**Assigned task**
Determine how many lines of the data below contain "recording", then give only that number.

**Dataset section**

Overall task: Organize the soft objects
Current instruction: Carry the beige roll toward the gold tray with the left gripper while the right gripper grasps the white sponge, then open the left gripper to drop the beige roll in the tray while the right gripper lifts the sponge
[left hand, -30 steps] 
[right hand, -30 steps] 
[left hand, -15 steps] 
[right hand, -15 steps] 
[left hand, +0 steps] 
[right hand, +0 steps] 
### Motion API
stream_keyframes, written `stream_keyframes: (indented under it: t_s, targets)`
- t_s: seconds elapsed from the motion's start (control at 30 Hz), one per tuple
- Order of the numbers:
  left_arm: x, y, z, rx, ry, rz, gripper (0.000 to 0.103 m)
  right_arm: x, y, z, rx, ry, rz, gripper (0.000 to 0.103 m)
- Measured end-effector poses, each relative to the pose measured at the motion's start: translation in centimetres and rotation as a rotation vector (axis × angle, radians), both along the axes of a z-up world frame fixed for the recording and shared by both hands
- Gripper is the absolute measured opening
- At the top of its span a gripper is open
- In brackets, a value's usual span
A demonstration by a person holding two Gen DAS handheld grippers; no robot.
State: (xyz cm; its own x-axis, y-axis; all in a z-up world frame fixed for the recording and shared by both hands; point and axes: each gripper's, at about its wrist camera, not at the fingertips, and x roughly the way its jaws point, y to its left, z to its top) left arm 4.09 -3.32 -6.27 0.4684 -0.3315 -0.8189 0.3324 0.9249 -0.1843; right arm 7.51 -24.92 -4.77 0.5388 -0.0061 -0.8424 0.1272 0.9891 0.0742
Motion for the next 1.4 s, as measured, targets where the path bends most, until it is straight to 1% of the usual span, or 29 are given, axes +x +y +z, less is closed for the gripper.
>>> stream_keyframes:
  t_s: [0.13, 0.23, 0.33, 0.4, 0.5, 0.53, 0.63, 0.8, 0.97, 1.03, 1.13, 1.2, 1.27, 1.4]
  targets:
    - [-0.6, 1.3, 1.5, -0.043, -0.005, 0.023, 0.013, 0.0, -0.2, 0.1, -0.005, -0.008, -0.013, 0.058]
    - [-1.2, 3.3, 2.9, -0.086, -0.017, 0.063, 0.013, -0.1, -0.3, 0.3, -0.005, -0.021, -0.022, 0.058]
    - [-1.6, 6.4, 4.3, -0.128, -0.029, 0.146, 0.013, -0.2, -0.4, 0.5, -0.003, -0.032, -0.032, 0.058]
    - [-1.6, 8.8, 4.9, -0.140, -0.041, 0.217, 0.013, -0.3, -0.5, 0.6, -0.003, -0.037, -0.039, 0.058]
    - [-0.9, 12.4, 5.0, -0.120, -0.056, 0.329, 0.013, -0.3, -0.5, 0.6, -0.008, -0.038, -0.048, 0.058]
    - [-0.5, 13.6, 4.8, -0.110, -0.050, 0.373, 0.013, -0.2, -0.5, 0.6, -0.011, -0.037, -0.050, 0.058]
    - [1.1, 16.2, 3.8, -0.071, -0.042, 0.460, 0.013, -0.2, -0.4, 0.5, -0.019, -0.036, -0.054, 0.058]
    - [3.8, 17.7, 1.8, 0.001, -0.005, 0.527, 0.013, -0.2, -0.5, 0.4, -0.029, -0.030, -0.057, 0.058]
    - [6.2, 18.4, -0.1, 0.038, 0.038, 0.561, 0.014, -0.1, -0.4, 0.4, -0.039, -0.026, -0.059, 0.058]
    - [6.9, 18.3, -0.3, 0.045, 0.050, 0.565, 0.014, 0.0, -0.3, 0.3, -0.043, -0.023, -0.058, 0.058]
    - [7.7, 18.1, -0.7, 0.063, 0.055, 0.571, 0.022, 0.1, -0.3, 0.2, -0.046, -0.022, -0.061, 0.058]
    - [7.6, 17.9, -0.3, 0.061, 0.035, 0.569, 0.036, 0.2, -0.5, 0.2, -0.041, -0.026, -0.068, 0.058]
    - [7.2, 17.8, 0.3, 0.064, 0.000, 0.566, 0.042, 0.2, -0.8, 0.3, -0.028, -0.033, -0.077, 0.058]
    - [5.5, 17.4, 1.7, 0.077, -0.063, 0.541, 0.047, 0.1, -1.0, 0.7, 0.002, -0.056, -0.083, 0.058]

**Answer section**
2